TASK DESCRIPTION =
Go over the data and copy out each line with "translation" in it.

RECORDS PROVIDED =
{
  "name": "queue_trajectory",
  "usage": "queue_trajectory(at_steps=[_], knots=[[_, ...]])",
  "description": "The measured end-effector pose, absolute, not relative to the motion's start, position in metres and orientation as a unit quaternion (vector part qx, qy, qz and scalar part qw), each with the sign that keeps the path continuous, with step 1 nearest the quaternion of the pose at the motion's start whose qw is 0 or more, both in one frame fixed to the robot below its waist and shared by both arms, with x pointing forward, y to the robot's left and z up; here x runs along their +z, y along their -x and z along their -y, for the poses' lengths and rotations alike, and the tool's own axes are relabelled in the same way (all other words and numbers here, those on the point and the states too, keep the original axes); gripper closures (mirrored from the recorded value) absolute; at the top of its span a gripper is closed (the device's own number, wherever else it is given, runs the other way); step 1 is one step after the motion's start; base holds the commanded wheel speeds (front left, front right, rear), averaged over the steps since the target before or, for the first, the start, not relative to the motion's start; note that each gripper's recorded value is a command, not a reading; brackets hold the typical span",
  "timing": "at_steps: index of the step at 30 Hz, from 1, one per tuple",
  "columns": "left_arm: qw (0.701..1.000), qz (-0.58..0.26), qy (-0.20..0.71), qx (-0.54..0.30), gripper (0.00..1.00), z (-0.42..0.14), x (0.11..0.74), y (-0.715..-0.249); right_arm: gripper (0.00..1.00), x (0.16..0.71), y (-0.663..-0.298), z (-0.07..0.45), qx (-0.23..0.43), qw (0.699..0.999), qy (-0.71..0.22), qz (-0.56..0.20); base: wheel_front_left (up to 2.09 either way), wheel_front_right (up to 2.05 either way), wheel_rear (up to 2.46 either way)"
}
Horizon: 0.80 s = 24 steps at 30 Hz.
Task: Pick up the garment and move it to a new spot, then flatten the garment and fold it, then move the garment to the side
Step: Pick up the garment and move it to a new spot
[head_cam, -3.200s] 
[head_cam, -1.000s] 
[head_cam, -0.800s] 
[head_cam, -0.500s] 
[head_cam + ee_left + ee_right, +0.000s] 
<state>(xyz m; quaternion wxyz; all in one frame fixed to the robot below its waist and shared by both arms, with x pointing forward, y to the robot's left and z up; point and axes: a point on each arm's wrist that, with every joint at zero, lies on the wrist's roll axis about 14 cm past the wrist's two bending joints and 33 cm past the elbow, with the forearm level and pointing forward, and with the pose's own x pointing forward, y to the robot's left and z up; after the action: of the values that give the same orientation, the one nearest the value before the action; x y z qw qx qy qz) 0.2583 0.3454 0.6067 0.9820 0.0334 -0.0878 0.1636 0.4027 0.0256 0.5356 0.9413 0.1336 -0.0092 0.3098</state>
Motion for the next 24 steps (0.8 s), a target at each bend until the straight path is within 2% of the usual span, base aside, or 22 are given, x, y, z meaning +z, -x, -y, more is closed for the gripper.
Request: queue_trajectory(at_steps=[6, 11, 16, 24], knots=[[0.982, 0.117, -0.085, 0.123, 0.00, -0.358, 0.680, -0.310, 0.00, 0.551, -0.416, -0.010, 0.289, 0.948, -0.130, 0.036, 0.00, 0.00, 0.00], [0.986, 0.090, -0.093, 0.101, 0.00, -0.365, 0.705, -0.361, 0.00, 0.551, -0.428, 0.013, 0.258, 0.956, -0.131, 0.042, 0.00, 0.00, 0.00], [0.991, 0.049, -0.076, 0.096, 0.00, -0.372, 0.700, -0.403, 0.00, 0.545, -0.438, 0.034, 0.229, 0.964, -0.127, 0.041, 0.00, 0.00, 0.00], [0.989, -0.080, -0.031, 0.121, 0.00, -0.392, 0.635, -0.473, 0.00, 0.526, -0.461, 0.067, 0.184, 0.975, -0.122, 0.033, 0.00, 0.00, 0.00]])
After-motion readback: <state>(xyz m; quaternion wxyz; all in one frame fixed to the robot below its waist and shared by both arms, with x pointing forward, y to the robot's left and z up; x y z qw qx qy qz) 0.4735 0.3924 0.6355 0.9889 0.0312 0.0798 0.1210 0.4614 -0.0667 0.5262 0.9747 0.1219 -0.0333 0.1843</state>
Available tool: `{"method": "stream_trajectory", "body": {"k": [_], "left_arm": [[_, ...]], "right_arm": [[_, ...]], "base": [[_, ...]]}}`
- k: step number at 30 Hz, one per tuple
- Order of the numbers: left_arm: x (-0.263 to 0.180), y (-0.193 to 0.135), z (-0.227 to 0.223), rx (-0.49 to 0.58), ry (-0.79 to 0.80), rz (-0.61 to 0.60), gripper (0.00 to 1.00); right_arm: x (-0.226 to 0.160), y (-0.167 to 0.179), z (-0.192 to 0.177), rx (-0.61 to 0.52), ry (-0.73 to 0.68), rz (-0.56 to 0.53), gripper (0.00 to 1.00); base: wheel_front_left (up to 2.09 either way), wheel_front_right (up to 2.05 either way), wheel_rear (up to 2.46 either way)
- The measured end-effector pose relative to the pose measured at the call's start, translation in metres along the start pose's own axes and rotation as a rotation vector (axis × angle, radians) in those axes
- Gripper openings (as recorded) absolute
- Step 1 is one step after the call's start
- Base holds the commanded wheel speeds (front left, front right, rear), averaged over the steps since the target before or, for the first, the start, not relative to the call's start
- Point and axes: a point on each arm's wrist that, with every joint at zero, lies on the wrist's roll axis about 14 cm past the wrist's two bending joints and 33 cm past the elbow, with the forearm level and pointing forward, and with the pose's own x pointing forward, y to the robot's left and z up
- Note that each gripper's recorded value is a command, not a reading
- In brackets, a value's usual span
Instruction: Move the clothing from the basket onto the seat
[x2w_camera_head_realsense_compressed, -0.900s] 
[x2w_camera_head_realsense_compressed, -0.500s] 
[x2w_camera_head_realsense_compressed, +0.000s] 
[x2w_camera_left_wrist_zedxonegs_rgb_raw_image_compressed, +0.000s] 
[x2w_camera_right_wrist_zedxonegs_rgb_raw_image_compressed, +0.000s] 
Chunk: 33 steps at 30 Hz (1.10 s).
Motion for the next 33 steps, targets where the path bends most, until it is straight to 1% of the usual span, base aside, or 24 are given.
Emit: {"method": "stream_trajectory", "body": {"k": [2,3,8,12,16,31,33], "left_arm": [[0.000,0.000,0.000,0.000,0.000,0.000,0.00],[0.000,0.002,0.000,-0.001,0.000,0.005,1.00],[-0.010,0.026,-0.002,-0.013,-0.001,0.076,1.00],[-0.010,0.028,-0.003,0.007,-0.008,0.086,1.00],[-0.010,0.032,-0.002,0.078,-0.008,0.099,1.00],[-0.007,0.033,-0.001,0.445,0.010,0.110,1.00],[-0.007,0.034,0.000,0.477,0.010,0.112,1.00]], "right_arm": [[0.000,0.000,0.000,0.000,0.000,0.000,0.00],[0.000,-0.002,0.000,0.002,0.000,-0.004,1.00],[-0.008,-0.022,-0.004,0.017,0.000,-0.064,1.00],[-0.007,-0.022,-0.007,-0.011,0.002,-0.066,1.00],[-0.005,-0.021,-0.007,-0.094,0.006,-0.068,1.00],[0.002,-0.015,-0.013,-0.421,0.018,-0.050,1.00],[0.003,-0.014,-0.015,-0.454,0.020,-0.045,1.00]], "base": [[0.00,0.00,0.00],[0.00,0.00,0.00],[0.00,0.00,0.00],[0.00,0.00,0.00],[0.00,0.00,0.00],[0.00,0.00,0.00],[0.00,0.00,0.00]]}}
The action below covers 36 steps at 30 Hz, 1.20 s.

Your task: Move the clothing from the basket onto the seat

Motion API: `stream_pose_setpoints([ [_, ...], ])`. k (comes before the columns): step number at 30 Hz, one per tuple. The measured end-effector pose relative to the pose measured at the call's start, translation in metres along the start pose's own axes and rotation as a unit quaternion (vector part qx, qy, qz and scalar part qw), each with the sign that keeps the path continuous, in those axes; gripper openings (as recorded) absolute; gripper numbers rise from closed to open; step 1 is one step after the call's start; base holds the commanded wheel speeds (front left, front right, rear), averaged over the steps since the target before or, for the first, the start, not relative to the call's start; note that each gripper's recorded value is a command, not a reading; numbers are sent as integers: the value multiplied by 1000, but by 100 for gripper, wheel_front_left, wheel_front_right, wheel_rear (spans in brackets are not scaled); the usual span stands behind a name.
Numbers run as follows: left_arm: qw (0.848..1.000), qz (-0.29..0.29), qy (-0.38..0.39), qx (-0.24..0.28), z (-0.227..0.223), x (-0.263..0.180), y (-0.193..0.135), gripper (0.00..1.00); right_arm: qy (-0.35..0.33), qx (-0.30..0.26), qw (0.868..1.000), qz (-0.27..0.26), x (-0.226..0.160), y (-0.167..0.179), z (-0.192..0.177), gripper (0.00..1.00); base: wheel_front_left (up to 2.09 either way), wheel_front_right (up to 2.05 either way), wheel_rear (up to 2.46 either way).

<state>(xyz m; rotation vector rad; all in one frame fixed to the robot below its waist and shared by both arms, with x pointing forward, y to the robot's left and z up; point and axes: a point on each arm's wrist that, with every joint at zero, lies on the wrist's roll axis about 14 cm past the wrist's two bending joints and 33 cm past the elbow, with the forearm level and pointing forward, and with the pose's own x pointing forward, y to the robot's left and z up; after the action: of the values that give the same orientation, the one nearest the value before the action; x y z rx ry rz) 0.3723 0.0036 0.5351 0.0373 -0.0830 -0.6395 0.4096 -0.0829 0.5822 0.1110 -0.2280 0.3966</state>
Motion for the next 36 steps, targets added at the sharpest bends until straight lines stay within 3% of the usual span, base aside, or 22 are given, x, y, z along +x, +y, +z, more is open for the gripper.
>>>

EXERCISE OUTPUT =
- The measured end-effector pose relative to the pose measured at the call's start, translation in metres along the start pose's own axes and rotation as a rotation vector (axis × angle, radians) in those axes
Motion API: `stream_pose_setpoints([ [_, ...], ])`. k (comes before the columns): step number at 30 Hz, one per tuple. The measured end-effector pose relative to the pose measured at the call's start, translation in metres along the start pose's own axes and rotation as a unit quaternion (vector part qx, qy, qz and scalar part qw), each with the sign that keeps the path continuous, in those axes; gripper openings (as recorded) absolute; gripper numbers rise from closed to open; step 1 is one step after the call's start; base holds the commanded wheel speeds (front left, front right, rear), averaged over the steps since the target before or, for the first, the start, not relative to the call's start; note that each gripper's recorded value is a command, not a reading; numbers are sent as integers: the value multiplied by 1000, but by 100 for gripper, wheel_front_left, wheel_front_right, wheel_rear (spans in brackets are not scaled); the usual span stands behind a name.

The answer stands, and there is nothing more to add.